What Drugs Are Most Popular Globally? Scientists Screened Sewage for Years to Find OutOctober 27, 2019
Scientists spent years screening sewage from some 60 million people for cocaine, amphetamines, and MDMA to build a comprehensive wastewater map of illicit drug use in more than 30 countries around the world.
According to the study, which was published Wednesday in the journal Addiction, cocaine use is on the rise across Europe, methamphetamine is most prevalent in North America and Australasia, and the Netherlands had the highest rate of MDMA use.
“This is the largest wastewater‐based epidemiology study ever performed in terms of cities (120) and countries (37) involved and of the monitoring duration (2011–17),” said the team, which was co-led by Iria González-Mariño, an assistant professor of chemistry at the University of Salamanca in Spain.
“The extensive data set obtained for cocaine, amphetamine, methamphetamine, and MDMA showed a comprehensive picture of spatial and temporal trends of use,” González-Mariño and her colleagues said in the study.
Sampling wastewater for residue from drugs has become an increasingly popular method to track patterns in the global illicit drug market over the past decade. Previous studies have focused on drug use in select cities or during public events, such as the 2017 total solar eclipse, but González-Mariño’s and her colleagues took an international approach.

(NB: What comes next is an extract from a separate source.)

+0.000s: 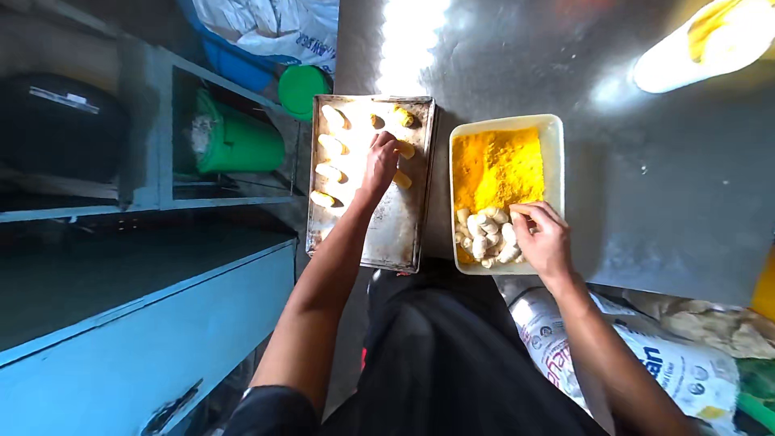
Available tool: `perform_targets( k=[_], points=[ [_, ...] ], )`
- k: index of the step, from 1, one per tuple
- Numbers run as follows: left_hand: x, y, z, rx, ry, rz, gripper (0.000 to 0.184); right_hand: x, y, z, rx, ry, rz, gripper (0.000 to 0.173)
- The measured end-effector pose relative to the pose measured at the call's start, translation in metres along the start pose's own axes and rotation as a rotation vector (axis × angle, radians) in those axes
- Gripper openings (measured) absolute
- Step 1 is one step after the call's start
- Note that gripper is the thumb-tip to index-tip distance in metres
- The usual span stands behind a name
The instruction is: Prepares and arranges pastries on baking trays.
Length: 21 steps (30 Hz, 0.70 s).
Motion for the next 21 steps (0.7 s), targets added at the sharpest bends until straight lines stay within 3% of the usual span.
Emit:
perform_targets(
  k=[8, 12, 14, 18, 21],
  points=[
    [-0.002, 0.0, -0.002, -0.001, 0.053, 0.038, 0.014, -0.015, 0.029, 0.016, -0.06, 0.013, 0.03, 0.021],
    [-0.02, 0.025, -0.003, 0.013, 0.3, 0.037, 0.021, -0.019, 0.032, 0.015, -0.044, 0.012, 0.054, 0.021],
    [-0.028, 0.035, -0.004, -0.019, 0.34, 0.06, 0.023, -0.024, 0.034, 0.014, -0.039, 0.007, 0.059, 0.022],
    [-0.08, 0.038, -0.011, -0.055, 0.221, 0.065, 0.02, -0.033, 0.043, 0.016, -0.054, -0.021, 0.028, 0.021],
    [-0.134, -0.001, -0.031, 0.145, 0.132, -0.019, 0.021, -0.04, 0.038, 0.017, 0.097, -0.08, -0.107, 0.023]
  ],
)
Point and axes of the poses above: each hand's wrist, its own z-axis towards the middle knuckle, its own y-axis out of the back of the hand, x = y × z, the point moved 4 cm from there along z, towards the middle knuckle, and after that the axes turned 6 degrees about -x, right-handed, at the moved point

The team began sampling wastewater in European cities in 2011, and expanded the survey to Australia, New Zealand, Colombia, Martinique, Canada, the US, South Korea, and Israel from 2014 to 2017.
The team avoided collecting samples during public holidays, when higher-than-average drug use might skew the results, and tried to account for contamination of prescribed drugs that might leave the same chemical fingerprints as their illegal variants. For instance, Seattle wastewater suggests especially high methamphetamine use in the city, but this finding could be influenced by legal drugs prescribed for attention deficit/hyperactivity disorders.

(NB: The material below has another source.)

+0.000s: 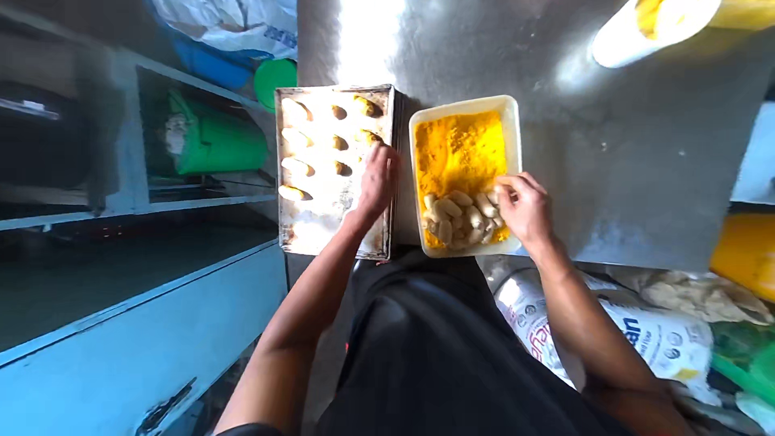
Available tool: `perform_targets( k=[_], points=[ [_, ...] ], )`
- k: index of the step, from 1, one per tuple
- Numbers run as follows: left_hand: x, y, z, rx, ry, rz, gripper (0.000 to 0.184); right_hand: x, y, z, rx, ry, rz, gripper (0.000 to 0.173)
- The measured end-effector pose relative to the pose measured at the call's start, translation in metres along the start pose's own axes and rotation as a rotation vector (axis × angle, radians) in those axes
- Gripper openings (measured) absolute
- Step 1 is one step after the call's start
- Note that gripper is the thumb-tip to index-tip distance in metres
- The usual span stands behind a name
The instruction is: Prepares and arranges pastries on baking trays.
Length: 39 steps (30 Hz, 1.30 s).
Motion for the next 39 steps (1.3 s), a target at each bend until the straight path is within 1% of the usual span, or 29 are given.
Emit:
perform_targets(
  k=[1, 3, 4, 5, 7, 8, 10, 13, 15, 18, 21, 22, 23, 24, 26, 27, 30, 31, 32, 34, 35, 37, 39],
  points=[
    [-0.012, -0.018, -0.009, 0.077, -0.021, 0.021, 0.026, 0.002, -0.004, 0.0, 0.052, -0.004, -0.039, 0.023],
    [-0.034, -0.046, -0.025, 0.15, -0.083, 0.019, 0.037, 0.007, -0.014, -0.001, 0.098, 0.028, -0.071, 0.022],
    [-0.047, -0.053, -0.033, 0.184, -0.136, 0.021, 0.037, 0.007, -0.021, -0.002, 0.106, 0.047, -0.073, 0.022],
    [-0.061, -0.059, -0.042, 0.222, -0.195, 0.034, 0.031, 0.007, -0.029, -0.003, 0.13, 0.056, -0.076, 0.024],
    [-0.077, -0.081, -0.049, 0.297, -0.295, 0.092, 0.02, 0.003, -0.048, -0.004, 0.215, 0.074, -0.08, 0.034],
    [-0.08, -0.092, -0.049, 0.346, -0.323, 0.141, 0.017, 0.0, -0.057, -0.003, 0.254, 0.091, -0.092, 0.038],
    [-0.082, -0.108, -0.054, 0.42, -0.354, 0.261, 0.017, -0.002, -0.066, -0.002, 0.278, 0.121, -0.109, 0.046],
    [-0.085, -0.112, -0.064, 0.403, -0.365, 0.372, 0.023, -0.003, -0.064, 0.0, 0.3, 0.145, -0.126, 0.049],
    [-0.083, -0.117, -0.073, 0.403, -0.327, 0.389, 0.024, -0.002, -0.064, -0.002, 0.303, 0.152, -0.131, 0.048],
    [-0.082, -0.117, -0.078, 0.445, -0.232, 0.359, 0.026, 0.004, -0.069, -0.003, 0.302, 0.206, -0.133, 0.038],
    [-0.086, -0.102, -0.072, 0.471, -0.178, 0.312, 0.027, 0.006, -0.071, -0.004, 0.329, 0.291, -0.122, 0.031],
    [-0.087, -0.094, -0.066, 0.457, -0.171, 0.303, 0.023, 0.003, -0.07, -0.003, 0.342, 0.275, -0.084, 0.03],
    [-0.087, -0.085, -0.057, 0.429, -0.163, 0.301, 0.019, -0.001, -0.068, 0.0, 0.358, 0.215, -0.017, 0.029],
    [-0.087, -0.075, -0.045, 0.397, -0.143, 0.296, 0.02, -0.004, -0.065, 0.007, 0.373, 0.124, 0.071, 0.029],
    [-0.083, -0.063, -0.011, 0.332, -0.077, 0.267, 0.029, -0.008, -0.053, 0.029, 0.384, -0.047, 0.209, 0.033],
    [-0.08, -0.063, 0.009, 0.307, -0.04, 0.245, 0.033, -0.006, -0.047, 0.042, 0.349, -0.081, 0.234, 0.036],
    [-0.062, -0.091, 0.068, 0.255, 0.01, 0.248, 0.027, -0.006, -0.051, 0.102, 0.169, -0.108, 0.144, 0.042],
    [-0.054, -0.107, 0.08, 0.255, 0.039, 0.263, 0.029, -0.01, -0.058, 0.115, 0.112, -0.093, 0.08, 0.043],
    [-0.045, -0.123, 0.083, 0.256, 0.092, 0.26, 0.035, -0.015, -0.067, 0.12, 0.088, -0.077, 0.002, 0.045],
    [-0.038, -0.147, 0.063, 0.238, 0.244, 0.151, 0.055, -0.017, -0.076, 0.102, 0.157, -0.027, -0.078, 0.05],
    [-0.043, -0.149, 0.045, 0.212, 0.297, 0.083, 0.063, -0.01, -0.073, 0.082, 0.198, 0.02, -0.09, 0.051],
    [-0.057, -0.154, 0.008, 0.145, 0.335, -0.056, 0.066, -0.003, -0.081, 0.059, 0.232, 0.035, -0.044, 0.052],
    [-0.059, -0.162, -0.012, 0.136, 0.385, -0.161, 0.066, -0.003, -0.088, 0.05, 0.258, -0.006, 0.082, 0.05]
  ],
)
Point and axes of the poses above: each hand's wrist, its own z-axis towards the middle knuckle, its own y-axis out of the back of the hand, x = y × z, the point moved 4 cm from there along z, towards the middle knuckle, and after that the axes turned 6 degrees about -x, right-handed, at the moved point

The results showed that overall drug use was most prevalent cities such as Antwerp, Amsterdam, Zurich, London, and Barcelona, while cities in Greece, Portugal, Finland, Poland, and Sweden had the lowest rates of drug residue in wastewater.
Cocaine was most popular in London, Bristol, Amsterdam, Zurich, Geneva, St Gallen, and Antwerp. Amphetamine seemed to be on the rise in Barcelona, Geneva, Berne, Zurich, Dortmund, and Berlin, but methamphetamine use was far lower in Europe than in the United States and Australia. While the Netherlands had the highest rates of MDMA use, the drug was also popular in Helsinki, Oslo, Brussels, Dortmund, Zagreb, Zurich, Geneva, and Barcelona.
Overall, the data more or less lined up with other measurements of illicit drug use. “In general terms, conclusions we got by analyzing wastewater match the ones derived from established drug use indicators like surveys, incaution data, etc.,” González-Mariño said in an email. “The interesting thing of our methodology is that it provides data almost in real time (samples are taken and analyzed within few days) so we get results ‘earlier’ than other indicators.”
As an example, she recalled how her team was perplexed to see a spike in benzoylecgonine, the metabolite compound in cocaine, in European cities from 2016 to 2017. Months later, the researchers found out that cocaine purity had increased during that period, which could account for the higher levels of benzoylecgonine in the wastewater.
González-Mariño also sampled wastewater for signs of cannabis use, but that drug’s psychoactive ingredient— tetrahydrocannabinol (THC)—was more difficult to identify in sewage samples because it easily bonds with wastewater particles.
“The analytical protocol to extract it and analyze it in water had to be improved year by year,” González-Mariño said. “It is a tricky substance but I am confident our new methods will be good enough to include THC also in our next studies.”
This wastewater data is useful for communities aiming to track the flow of illicit drugs, and anticipating the medical and social problems interlinked with them. González-Mariño and her colleagues hope to expand their research to other cities, and potentially start testing for other substances that affect human quality of life.
“This methodology can be extended to assess lifestyle habits (like consumption of legal substances such as alcohol or tobacco) and human exposure to pollutants (such as plasticizers and pesticides), so its field of application is promising and not limited to illicit drugs,” she said.